On 22 November 2009, Pioneers For A Cure celebrated its first "Pioneer Of The Year Award" with a gala event at the Salmagundi Club in New York City with more than 250 friends and supporters. Attendees were welcomed by Harold Blond, President of the Israel Children's Cancer Foundation, as well as Dana Ehrlich of the Israeli Consulate.

The "Pioneer Of The Year Award" was presented to Mira Sasson, whose artwork and portraits were on display at the gallery.
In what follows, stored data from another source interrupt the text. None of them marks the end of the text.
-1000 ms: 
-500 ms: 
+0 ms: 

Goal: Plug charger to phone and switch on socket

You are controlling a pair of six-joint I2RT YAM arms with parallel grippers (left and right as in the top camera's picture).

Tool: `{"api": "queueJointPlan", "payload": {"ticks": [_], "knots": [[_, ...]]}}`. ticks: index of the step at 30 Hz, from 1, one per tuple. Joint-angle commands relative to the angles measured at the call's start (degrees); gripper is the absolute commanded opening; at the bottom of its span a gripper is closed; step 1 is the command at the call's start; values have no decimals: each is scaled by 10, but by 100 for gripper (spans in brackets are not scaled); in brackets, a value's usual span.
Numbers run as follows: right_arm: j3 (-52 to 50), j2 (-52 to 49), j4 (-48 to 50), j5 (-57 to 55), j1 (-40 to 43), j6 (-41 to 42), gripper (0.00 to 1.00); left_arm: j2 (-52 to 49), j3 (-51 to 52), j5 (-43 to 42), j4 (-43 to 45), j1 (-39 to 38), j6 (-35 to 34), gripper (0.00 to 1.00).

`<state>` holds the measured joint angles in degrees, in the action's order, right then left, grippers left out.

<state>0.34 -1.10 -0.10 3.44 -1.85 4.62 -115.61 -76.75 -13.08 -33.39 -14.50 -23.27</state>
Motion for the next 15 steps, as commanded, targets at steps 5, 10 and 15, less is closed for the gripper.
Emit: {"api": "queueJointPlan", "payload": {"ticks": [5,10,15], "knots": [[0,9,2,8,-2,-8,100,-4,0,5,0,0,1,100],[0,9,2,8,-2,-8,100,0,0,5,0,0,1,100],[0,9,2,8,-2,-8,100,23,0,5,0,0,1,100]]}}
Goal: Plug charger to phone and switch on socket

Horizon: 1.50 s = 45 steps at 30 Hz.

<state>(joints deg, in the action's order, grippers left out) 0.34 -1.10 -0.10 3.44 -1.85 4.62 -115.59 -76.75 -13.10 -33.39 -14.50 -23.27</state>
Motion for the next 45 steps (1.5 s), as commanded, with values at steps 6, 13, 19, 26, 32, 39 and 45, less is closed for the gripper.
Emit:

Musical performers included Neshama Carlebach, Pharaoh's Daughter, Adrienne Cooper and Art Bailey, Greg Wall, Jeremiah Lockwood, Rashanim, Dov Rosenblatt and many more.

Friendship Circle NJ

In 2014, Mira Sasson started working with Friendship Circle NJ, an organization that promotes awareness and understanding of people with special needs. Using paint and collage, Mira develops art projects and guides children and teens at the program to create personal artwork. The program inspires and enriches the lives of the participants while creating a seamless circle of friendship.